I guess I could say I've always been a witch, I just didn't know that my feelings had a name or "title" until I was 19. I'm 40 now, and I tend to refer to myself as Pagan rather than a witch (even though I am), so as not to be confused with being Wiccan, which I'm not. Life is not one sided, there needs to be balance, and there's not enough balance in Wicca for me. I refuse to believe that the Gods and Goddesses are going to punish me for wanting to serve justice on those who do bad things to good people.
To me, Wiccans are too political, and that's fine for them, it's not for me. I'm openly "out of the broom closet" but I'm not preachy (I do try to explain my perspective though, just so that others may understand who I am), and I would never enforce my beliefs on anyone! Some of my best friends are Christians, and they know I'm Pagan, and we love each other for who we are!

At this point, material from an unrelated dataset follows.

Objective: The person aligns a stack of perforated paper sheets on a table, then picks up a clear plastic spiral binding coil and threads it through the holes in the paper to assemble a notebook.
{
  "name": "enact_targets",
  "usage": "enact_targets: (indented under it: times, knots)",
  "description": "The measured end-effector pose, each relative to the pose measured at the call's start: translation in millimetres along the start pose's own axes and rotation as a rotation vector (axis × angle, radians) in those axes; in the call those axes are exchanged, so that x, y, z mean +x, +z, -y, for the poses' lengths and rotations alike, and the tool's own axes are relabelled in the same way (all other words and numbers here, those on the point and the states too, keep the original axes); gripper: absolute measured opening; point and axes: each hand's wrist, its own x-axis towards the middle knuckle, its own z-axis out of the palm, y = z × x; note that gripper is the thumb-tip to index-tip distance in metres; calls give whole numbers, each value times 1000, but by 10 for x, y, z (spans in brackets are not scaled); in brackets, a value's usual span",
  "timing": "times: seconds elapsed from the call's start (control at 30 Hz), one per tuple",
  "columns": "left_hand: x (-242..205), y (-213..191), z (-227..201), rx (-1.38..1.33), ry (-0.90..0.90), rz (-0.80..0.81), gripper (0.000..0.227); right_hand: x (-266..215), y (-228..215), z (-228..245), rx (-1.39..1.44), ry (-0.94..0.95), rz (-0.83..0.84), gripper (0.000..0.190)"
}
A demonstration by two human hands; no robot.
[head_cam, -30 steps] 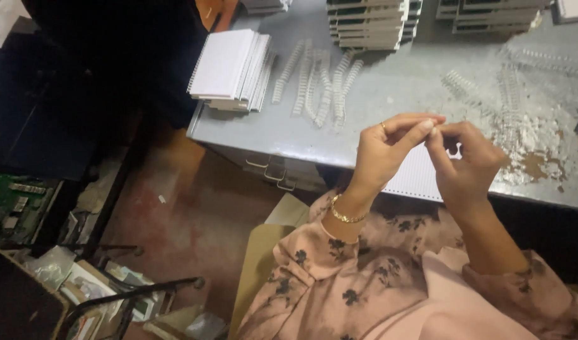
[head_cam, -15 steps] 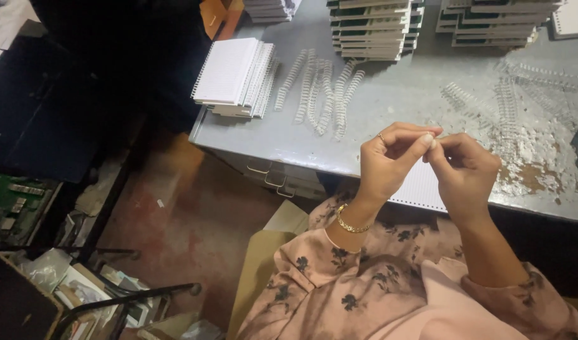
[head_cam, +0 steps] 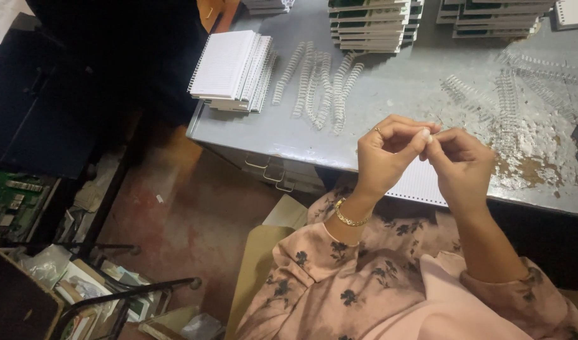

I'm more of a spiritual Pagan, rather than ritualistic. I've never been one to get the hang of rituals and spells, I'm just not good at them. And I'm solitary, it's a matter of the soul for me, not a competition of who can be "witchier than thou". That sounded judgmental, sorry. I didn't mean for it to be. I hope no one takes offense by that, it's not my intent to be rude. Allow me to explain... my family is Jewish, and I grew up seeing the very same behaviors in their synangogue, as well as every other religious establishment I've ever entered, and it's always disturbed me. So it's just the matter of me seeking my own path, rather than following someone else's. I hope I'm making sense.
I look forward to making friends in this group, and learning from you all. Merry meet.